Nowadays, many web-based learning services are provided in many different forms, such as: chat forums, newsgroups, blogs, virtual environments, search engines and social networks. Of these, one of the fastest growing areas is that of Social Networks Services (SNS). There are many SNSs for language learning, such as Lang-8 (http://lang-8.com/). Lang-8 is a place for learning and practicing foreign languages. When you write an entry in the language you are learning, a native speaker will correct your entries.
In this paper, we used the writings and corrections created by users in Lang-8 as a source of data. In this sense, we used Lang-8 not as an SNS service, but as a crowdsourcing data collection method.
Using data collected from large groups of disparate people, known as crowdsourcing, has become a more and more popular with increasing Internet usage. As opposed to traditional data collection methods that use known groups of people to collect data, crowdsourcing data collection utilizes data that has been generated by an unknown public group. For example: Coleman (2012) used twitter in crowdsourcing data to create a web application aimed at learners of foreign languages.
We collected the diaries from Lang-8 (lang-8.com/) in which language learners have written a diary in a foreign language and a native speaker has corrected it for them. The error patterns and frequencies of writings in English were analyzed using these diaries. A quiz system was then created to train learners, using the error patterns and frequencies to determine which questions the user should undertake.
Kroll (1990) and Weltig (2004) classified the error patterns of English learners writings.

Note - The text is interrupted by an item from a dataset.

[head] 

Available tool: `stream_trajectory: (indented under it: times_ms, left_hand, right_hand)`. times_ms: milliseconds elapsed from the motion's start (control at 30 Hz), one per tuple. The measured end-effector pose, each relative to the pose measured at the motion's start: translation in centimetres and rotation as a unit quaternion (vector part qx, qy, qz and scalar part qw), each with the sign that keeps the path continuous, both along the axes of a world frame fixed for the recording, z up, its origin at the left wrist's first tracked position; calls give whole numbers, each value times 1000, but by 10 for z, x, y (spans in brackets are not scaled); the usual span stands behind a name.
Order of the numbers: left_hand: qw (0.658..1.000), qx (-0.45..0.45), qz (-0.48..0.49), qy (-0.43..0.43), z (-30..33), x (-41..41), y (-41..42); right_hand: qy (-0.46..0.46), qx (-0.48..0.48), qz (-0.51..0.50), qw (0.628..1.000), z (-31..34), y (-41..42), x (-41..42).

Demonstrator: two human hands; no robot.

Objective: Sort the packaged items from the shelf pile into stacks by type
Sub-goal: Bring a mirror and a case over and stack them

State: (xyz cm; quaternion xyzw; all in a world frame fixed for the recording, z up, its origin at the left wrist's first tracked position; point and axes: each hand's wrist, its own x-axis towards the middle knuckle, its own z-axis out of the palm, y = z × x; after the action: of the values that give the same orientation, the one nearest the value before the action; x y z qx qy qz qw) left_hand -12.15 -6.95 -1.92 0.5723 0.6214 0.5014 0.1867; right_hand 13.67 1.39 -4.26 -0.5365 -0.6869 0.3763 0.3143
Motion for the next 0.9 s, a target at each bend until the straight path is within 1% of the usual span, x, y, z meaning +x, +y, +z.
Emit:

These error patterns targeted the English students who were studying in their respective universities. With the development of the Web, many learners are studying English online on web sites such as Lang-8. Based on the error patterns of Kroll (1990) and Weltig (2004), analysis has been performed on the error patterns of Lang-8 users. Then, based on the error patterns of Lang-8 users, a demonstration quiz system has been developed, which is proposed to analyze the error characteristics of every student. Students can train their English focus on their error characteristics, and then improve their English.